**Exercise input:**
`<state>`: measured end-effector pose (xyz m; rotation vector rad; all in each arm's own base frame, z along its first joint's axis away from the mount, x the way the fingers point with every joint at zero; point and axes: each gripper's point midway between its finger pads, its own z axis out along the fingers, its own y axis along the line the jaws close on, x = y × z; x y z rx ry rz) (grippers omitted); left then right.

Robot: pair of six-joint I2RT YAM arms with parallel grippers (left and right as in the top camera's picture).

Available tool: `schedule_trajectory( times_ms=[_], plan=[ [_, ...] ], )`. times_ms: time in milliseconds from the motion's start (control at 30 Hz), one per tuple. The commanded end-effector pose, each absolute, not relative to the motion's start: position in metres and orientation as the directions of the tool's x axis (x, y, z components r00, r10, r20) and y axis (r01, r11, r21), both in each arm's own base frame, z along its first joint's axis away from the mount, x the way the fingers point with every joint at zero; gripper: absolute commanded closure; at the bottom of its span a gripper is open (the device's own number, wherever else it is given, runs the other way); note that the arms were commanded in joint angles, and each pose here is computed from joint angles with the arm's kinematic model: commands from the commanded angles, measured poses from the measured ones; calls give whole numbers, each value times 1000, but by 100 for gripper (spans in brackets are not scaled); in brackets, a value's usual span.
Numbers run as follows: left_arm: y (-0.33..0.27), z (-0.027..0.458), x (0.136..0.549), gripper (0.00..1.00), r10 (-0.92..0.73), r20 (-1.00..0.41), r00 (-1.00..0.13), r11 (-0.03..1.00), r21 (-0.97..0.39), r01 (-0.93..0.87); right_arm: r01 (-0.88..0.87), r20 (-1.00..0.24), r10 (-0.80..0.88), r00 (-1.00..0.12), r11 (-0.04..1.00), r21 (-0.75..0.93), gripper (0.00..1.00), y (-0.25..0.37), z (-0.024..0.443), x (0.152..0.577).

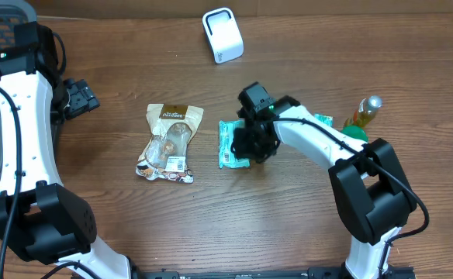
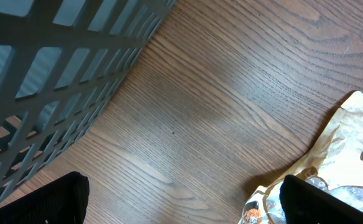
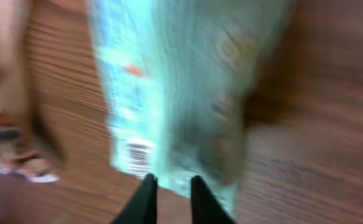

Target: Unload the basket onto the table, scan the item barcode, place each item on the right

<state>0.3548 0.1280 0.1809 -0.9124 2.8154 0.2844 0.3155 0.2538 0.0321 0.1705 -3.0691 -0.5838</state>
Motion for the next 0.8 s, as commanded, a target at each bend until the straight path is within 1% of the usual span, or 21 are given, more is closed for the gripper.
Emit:
schedule_trajectory(
  times_ms=[0, 33, 67, 200, 300, 533, 767],
  plan=[
    [130, 183, 358, 1, -543, -226, -809, 803, 141, -579, -230, -229, -145, -963, 884, 406, 72, 268, 103, 355],
    [130, 183, 358, 0, -543, -226, -809, 803, 141, -579, -244, -264, -145, -954, 886, 395, 60, 267, 112, 362],
    [130, 183, 358, 1, -543, -226, -809, 803, 141, -579, -244, -290, -136, -947, 893, 379, 51, 265, 118, 369],
    [130, 183, 358, 0, -543, -226, -809, 803, 141, -579, -204, -347, -99, -933, 937, 282, 39, 244, 117, 389],
    [130, 183, 358, 1, -543, -226, -809, 803, 141, -579, -165, -343, -80, -936, 960, 227, 33, 228, 106, 395],
    [130, 183, 358, 1, -543, -226, -809, 803, 141, -579, -134, -215, -91, -972, 971, 196, 30, 216, 68, 371],
    [130, 183, 358, 1, -543, -226, -809, 803, 141, -579, -130, -93, -108, -990, 955, 268, 30, 221, 44, 336]
  ],
)
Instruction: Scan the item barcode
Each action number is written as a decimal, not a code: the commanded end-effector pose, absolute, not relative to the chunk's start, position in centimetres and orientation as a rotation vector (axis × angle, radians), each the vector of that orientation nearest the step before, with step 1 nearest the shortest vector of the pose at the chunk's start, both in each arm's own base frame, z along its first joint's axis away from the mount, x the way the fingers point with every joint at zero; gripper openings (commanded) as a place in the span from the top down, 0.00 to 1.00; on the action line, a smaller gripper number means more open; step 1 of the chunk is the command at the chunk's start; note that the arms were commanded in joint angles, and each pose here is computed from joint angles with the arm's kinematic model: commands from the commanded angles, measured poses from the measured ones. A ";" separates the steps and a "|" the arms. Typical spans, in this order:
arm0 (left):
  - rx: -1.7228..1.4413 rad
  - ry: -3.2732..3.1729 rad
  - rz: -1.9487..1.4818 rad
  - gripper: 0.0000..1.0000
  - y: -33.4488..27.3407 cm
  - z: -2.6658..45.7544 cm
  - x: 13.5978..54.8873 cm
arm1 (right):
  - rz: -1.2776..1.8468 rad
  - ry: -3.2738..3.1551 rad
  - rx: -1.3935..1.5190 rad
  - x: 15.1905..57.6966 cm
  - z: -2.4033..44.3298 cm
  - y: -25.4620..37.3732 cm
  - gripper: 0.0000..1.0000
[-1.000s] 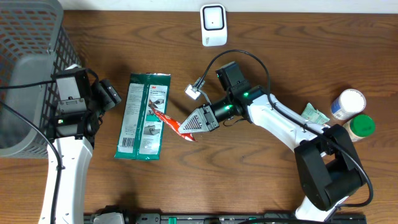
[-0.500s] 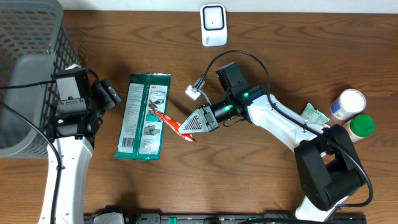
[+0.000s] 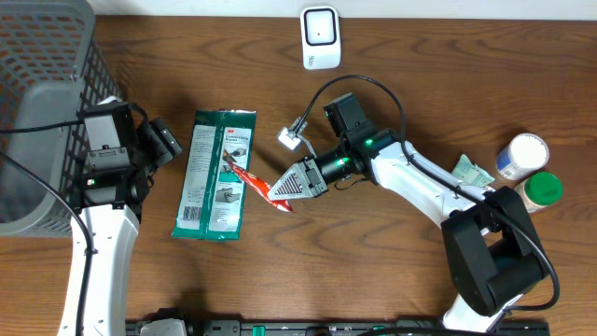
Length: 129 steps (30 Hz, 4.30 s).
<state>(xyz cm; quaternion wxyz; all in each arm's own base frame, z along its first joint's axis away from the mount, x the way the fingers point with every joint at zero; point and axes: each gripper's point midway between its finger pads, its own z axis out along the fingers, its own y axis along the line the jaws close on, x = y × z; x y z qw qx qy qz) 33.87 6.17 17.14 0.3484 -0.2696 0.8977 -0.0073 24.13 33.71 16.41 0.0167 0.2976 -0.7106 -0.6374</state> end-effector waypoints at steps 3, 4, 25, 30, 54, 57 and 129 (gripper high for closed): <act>-0.707 2.288 -0.011 0.12 6.5 18.5 34.2 | -1.993 -2.191 0.945 23.9 16.2 33.7 0.99; -0.707 2.288 -0.011 0.12 6.5 18.5 34.2 | -1.993 -2.192 0.946 23.9 16.2 33.7 0.99; -0.707 2.288 -0.011 0.12 6.5 18.5 34.2 | -1.987 -2.200 0.944 24.0 16.1 33.7 0.99; -0.707 2.288 -0.011 0.12 6.5 18.5 34.2 | -1.973 -2.199 0.905 23.9 16.1 33.7 0.99; -0.693 2.231 -0.022 0.12 6.7 19.5 35.2 | -2.004 -2.171 0.864 24.3 16.6 33.1 0.99; -0.688 2.215 -0.033 0.12 6.6 19.8 35.5 | -2.029 -2.148 0.853 24.5 17.0 32.8 0.99; 0.367 1.892 -1.350 0.35 -15.0 31.5 32.5 | -2.489 -2.131 0.917 30.5 29.3 36.1 0.99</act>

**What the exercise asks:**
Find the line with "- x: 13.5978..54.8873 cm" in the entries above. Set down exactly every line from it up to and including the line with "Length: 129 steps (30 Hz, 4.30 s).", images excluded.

**Your response:**
  - x: 13.5978..54.8873 cm
arm1 (right):
  - rz: -1.2776..1.8468 rad
  - ry: -3.2738..3.1551 rad
  - rx: -1.3935..1.5190 rad
  - x: 15.1905..57.6966 cm
  - z: -2.4033..44.3298 cm
  - y: -25.4620..37.3732 cm
  - gripper: 0.0000..1.0000
[-1.000s] 
[-0.500s] 
[+0.000s] 
Length: 129 steps (30 Hz, 4.30 s).

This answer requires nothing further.